[Start of Attachment]

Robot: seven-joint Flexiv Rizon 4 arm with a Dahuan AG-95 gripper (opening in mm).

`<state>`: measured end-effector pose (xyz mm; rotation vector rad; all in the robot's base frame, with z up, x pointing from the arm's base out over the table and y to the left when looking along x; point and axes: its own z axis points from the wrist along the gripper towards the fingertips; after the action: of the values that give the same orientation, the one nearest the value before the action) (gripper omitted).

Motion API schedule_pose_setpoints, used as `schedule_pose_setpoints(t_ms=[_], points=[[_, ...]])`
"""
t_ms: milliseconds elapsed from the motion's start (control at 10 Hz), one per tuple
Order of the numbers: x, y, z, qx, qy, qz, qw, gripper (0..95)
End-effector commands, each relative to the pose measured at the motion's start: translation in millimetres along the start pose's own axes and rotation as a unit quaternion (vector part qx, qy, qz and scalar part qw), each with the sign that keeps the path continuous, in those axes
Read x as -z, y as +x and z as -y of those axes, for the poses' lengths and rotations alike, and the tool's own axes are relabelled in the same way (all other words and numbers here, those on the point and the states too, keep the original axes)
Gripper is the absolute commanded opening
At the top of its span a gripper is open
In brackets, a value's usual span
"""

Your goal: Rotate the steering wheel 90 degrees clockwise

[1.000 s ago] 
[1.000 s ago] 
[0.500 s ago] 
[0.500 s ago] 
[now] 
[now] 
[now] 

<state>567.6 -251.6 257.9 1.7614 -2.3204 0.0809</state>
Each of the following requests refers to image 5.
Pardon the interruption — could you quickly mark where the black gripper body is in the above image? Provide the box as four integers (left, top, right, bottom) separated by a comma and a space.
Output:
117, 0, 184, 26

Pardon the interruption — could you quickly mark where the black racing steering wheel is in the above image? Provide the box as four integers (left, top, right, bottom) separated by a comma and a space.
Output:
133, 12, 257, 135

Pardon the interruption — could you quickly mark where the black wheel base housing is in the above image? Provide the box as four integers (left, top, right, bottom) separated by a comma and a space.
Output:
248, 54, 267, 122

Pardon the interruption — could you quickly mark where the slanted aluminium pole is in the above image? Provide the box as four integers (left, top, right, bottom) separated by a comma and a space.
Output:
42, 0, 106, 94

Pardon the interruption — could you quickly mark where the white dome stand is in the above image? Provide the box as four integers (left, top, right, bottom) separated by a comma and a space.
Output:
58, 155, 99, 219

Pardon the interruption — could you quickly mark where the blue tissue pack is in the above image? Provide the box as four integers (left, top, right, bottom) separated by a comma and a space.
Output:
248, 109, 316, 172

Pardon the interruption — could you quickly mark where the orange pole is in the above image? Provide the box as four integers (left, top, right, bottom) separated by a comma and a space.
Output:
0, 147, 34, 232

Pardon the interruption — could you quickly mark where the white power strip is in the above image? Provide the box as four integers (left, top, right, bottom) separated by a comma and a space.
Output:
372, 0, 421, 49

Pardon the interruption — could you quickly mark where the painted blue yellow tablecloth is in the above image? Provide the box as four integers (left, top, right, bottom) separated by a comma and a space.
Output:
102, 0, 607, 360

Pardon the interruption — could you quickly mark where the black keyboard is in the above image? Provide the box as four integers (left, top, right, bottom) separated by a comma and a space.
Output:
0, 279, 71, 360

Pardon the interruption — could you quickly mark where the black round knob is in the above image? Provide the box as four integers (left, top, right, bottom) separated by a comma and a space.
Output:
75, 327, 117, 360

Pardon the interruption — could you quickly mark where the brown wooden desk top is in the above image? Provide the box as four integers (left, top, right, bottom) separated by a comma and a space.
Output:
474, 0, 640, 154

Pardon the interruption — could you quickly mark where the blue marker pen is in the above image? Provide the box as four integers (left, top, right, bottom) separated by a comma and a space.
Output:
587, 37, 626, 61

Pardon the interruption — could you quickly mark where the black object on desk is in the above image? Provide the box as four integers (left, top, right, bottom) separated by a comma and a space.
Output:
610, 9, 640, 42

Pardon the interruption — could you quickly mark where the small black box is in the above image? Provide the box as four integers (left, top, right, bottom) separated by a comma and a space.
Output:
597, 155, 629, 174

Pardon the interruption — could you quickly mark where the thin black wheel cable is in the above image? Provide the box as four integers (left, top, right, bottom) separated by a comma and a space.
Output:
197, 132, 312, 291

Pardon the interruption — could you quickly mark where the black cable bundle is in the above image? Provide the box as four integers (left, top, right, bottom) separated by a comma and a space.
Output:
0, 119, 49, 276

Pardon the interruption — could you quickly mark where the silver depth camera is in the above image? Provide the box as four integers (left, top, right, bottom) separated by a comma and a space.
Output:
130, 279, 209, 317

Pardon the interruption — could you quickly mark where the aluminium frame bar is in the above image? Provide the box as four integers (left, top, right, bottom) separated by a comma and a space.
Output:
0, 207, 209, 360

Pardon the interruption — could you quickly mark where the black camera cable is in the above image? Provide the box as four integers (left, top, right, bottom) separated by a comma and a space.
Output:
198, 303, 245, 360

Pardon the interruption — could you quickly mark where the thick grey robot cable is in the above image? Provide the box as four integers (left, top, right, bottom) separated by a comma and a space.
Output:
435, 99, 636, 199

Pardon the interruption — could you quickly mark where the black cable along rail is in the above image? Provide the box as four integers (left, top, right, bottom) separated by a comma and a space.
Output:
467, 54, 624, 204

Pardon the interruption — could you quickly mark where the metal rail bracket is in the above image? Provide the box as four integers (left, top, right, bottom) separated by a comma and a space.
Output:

[End of Attachment]

» DIRECTIONS FOR THIS TASK
Please copy all lines of the listing in which the string "camera" occurs.

» TASK ANSWER
Pardon the interruption — could you quickly mark where the silver depth camera is in the above image? Provide the box as four integers (left, top, right, bottom) separated by a comma and a space.
Pardon the interruption — could you quickly mark where the black camera cable is in the above image? Provide the box as four integers (left, top, right, bottom) separated by a comma and a space.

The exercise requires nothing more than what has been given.